Proteção e Sustentabilidade do Ecossistema
O saber envolvido no Sistema Agrícola do Rio Negro é estratégico para lidar com as limitações e potencialidades do ecossistema da região sem degradá-lo. Baseia-se na coivara - a derrubada de uma área de floresta primária ou de capoeira alta que, em seguida, é deixada para secar e depois é queimada. Nessas clareiras, são plantadas roças por um período de dois a três anos. Depois disso, são gradualmente abandonadas, sendo visitadas, apenas, para a coleta de frutos. Esse tipo de agricultura exige, também, a transferência contínua dos cultígenos de uma roça para a outra. Nesse sentido, fazer uma roça supõe estar inserido em uma rede de troca, fator essencial para a existência do sistema.

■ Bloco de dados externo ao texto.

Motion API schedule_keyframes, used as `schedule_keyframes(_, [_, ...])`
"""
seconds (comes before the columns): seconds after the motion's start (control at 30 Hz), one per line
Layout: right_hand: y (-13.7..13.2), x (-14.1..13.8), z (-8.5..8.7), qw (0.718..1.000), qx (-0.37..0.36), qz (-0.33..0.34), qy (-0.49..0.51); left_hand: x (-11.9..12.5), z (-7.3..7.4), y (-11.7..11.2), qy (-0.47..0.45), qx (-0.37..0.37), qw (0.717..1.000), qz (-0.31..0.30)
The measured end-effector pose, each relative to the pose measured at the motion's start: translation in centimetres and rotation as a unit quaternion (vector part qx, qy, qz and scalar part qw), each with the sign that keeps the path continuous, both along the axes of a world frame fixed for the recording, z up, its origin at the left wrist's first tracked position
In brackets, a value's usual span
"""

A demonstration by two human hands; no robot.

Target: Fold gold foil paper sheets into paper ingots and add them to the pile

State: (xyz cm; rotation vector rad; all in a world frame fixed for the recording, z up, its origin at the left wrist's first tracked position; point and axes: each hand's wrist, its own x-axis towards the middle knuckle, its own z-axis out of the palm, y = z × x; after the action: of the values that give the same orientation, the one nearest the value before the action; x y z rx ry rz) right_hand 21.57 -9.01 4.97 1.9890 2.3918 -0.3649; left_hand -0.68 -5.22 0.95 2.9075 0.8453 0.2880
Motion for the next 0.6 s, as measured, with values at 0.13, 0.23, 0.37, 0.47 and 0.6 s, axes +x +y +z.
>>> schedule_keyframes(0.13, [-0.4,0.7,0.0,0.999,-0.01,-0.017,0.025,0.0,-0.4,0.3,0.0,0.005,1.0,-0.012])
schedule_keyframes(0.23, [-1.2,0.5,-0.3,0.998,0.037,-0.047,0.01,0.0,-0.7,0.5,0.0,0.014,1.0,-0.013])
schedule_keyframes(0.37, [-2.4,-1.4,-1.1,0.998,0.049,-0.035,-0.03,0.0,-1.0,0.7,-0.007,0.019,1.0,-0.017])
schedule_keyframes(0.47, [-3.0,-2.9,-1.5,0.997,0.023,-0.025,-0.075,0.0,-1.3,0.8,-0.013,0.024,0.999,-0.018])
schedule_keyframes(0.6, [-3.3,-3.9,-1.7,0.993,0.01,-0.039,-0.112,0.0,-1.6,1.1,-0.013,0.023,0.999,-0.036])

Ocorre em condições de baixa pressão demográfica e implica na diferenciação de, no mínimo, três unidades: roças de primeiro ciclo de plantio da mandioca, roças de segundo ciclo com mandioca que serão progressivamente enrique-cidas com fruteiras (sistemas agroflorestais) e capoeira. Essa prática de agricultura de queima e pousio é fundamental para o Sistema, pois daí advém seu caráter sustentável e de invisibilidade diante do manejo do agronegócio no Brasil, onde a paisagem é marcada por extensas plantações de monocultura. A agricultura de coivara é destinada ao consumo familiar e à venda de produtos em pequena escala.
A mandioca é o principal cultígeno e sua importância nesse Sistema não se restringe ao tubérculo comestível, mas, além disso, abrange toda a espécie que a planta representa, ou seja, a sua variedade genética. Todos os sentidos estão voltados para a espécie, deixando o tubérculo em segundo lugar. Diante dessa concepção singular de produto agrícola, é notável a grande diversidade de mandioca cultivada nas roças indígenas. Revela-se, assim, um Sistema marcado pela produção de variedades de plantas como um valor em si, uma vez que não há relação direta entre o uso de uma variedade de mandioca e determinado produto (farinha, beiju, mingau, caxiri, etc.).
Assim, outros valores que divergem daqueles que marcam a agricultura ocidental, estão na base desse Sistema. Na agricultura ocidental, há uma estreita relação entre o cultígeno e o seu produto final e ocorre uma busca pela homogeneização e alta produtividade. Outro aspecto de divergência entre a agricultura ocidental e a elaborada pelos indígenas do rio Negro é que, para estes, a produção dessa diversidade é um bem coletivo que, necessariamente, deve circular e estar na rede de trocas das etnias envolvidas, enquanto para aquela trata-se de uma propriedade privada e da criação de patentes, o que implica no pagamento de royalties.